Stored items from a collection
----

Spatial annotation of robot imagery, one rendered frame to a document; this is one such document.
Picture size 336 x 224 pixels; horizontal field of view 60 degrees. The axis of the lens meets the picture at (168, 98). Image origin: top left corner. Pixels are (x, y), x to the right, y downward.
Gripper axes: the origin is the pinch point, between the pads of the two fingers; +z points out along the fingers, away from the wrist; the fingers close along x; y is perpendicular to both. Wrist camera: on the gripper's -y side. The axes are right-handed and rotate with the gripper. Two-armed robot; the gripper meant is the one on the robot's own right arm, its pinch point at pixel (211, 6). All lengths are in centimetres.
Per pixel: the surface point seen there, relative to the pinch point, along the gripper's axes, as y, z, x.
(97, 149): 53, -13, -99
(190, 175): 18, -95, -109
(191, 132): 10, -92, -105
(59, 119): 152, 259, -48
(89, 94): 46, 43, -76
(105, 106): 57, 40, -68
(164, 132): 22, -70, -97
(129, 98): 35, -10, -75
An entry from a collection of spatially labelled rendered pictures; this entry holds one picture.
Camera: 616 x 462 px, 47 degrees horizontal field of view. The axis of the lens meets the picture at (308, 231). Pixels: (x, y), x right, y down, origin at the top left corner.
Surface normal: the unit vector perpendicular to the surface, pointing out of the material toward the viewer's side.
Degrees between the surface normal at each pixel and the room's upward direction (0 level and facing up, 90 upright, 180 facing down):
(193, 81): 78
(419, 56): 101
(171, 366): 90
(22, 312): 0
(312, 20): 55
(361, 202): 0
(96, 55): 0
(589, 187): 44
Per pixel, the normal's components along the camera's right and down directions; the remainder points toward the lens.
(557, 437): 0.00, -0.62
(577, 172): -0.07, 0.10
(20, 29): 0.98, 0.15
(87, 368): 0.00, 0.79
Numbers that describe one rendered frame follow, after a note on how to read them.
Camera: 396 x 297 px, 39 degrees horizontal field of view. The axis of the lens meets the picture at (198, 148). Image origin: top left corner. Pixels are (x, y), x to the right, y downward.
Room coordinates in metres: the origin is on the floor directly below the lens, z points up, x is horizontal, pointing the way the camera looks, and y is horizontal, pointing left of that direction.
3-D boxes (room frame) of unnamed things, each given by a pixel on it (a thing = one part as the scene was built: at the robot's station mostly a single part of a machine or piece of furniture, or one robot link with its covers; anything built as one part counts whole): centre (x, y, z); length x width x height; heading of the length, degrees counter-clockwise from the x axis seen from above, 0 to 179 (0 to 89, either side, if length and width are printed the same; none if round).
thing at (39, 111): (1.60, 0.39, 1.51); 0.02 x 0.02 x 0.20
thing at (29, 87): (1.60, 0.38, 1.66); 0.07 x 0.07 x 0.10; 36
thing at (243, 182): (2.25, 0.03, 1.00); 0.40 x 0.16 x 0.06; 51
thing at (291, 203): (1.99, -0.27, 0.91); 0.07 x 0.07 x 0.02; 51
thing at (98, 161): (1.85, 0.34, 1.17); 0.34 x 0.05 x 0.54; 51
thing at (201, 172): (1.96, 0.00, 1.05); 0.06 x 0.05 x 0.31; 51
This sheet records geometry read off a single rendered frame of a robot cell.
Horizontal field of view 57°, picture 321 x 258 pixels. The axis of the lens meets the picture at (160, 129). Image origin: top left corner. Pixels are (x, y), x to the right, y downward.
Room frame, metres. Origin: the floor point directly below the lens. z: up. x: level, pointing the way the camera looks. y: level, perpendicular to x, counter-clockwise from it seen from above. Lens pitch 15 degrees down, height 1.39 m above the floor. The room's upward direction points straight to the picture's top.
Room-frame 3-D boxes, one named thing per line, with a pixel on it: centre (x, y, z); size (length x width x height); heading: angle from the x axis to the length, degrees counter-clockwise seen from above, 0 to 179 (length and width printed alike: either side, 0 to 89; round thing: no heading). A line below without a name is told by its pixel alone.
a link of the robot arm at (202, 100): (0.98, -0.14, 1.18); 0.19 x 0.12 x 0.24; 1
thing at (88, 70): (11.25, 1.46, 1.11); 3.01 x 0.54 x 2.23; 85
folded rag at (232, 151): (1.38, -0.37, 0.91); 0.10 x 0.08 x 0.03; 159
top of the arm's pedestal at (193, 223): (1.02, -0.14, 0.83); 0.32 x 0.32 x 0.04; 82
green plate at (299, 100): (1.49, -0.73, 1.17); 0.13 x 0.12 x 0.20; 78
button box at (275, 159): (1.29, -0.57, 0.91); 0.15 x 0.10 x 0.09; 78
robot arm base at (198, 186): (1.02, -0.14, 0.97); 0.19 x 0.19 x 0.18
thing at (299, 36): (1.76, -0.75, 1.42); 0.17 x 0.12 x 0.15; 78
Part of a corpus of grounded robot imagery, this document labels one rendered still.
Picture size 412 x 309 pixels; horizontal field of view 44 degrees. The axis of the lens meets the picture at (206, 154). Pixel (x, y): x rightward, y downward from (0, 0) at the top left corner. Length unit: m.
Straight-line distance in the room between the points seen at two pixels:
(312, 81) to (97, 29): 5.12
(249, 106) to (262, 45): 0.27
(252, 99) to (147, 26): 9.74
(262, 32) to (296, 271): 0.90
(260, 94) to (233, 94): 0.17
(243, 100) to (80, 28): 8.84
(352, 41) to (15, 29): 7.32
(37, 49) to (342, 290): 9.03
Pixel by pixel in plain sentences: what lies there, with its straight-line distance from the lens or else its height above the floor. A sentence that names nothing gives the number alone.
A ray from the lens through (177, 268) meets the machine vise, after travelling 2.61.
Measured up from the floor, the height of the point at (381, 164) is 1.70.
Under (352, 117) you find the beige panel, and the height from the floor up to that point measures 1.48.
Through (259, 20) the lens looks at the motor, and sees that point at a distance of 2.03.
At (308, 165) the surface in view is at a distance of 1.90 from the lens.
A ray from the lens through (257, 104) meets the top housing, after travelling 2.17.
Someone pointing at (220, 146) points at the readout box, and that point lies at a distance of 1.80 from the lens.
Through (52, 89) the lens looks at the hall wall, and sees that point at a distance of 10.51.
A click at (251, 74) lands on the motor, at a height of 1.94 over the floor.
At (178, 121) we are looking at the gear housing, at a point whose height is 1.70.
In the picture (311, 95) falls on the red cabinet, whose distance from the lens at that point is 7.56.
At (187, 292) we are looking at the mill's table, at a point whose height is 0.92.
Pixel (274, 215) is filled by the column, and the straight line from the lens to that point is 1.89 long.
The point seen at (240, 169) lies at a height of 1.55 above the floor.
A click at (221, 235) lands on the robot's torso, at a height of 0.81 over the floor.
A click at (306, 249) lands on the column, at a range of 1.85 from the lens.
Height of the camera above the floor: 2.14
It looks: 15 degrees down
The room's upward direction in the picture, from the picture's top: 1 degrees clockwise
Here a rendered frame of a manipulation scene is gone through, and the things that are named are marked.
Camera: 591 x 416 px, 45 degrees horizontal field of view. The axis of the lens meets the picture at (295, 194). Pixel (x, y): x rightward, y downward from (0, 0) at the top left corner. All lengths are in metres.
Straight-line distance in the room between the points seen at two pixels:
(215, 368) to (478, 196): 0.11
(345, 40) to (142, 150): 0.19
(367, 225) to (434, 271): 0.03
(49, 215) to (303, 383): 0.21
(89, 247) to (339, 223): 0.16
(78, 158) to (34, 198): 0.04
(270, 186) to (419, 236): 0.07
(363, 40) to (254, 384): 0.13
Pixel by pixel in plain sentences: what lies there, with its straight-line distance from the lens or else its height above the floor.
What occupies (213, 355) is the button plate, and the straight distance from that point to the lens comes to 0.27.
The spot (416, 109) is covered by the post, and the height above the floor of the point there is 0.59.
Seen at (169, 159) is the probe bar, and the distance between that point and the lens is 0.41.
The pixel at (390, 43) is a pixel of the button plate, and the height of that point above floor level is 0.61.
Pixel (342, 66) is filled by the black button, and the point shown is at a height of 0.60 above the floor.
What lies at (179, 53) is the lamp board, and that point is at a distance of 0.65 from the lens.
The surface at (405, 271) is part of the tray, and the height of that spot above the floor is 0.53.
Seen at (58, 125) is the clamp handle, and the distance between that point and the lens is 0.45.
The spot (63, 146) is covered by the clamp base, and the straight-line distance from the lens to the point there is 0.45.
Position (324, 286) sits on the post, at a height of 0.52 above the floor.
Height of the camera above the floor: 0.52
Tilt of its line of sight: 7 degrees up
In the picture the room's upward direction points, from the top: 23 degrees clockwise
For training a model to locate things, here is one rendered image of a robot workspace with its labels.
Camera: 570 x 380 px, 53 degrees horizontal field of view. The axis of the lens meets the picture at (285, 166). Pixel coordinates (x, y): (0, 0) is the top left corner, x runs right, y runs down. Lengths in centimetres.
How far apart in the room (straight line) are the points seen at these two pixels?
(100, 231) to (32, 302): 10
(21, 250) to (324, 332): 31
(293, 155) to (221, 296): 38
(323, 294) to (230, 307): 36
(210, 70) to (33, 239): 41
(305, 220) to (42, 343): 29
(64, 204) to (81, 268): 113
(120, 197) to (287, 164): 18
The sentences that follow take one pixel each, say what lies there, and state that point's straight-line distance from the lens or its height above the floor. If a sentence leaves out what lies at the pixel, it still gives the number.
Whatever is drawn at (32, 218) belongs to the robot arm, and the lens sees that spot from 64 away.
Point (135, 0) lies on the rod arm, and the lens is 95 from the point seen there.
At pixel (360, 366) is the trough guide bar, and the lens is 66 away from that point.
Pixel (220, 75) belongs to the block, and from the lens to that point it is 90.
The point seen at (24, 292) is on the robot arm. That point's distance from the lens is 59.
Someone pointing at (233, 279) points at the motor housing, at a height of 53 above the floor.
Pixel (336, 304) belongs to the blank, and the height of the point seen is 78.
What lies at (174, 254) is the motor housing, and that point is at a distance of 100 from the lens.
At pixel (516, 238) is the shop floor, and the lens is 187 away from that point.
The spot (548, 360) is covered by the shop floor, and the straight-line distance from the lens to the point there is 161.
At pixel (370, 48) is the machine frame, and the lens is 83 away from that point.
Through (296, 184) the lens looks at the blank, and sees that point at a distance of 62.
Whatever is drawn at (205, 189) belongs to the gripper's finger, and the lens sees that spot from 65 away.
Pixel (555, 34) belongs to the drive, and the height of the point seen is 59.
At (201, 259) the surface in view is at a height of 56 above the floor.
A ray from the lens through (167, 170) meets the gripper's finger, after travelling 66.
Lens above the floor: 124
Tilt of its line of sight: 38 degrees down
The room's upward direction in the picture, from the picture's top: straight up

----

> [TASK TO CARRY OUT] All lines above holding the word "unit" make up the answer; copy each one.

> [COMPLETED EXERCISE]
Surface normal: the unit vector perpendicular to the surface, pointing out of the material toward the viewer's side.
Picture size 412 x 309 pixels; horizontal field of view 44 degrees. The axis of the lens meets the picture at (206, 154). Pixel (x, y): x rightward, y downward from (0, 0) at the top left corner. Length unit: m.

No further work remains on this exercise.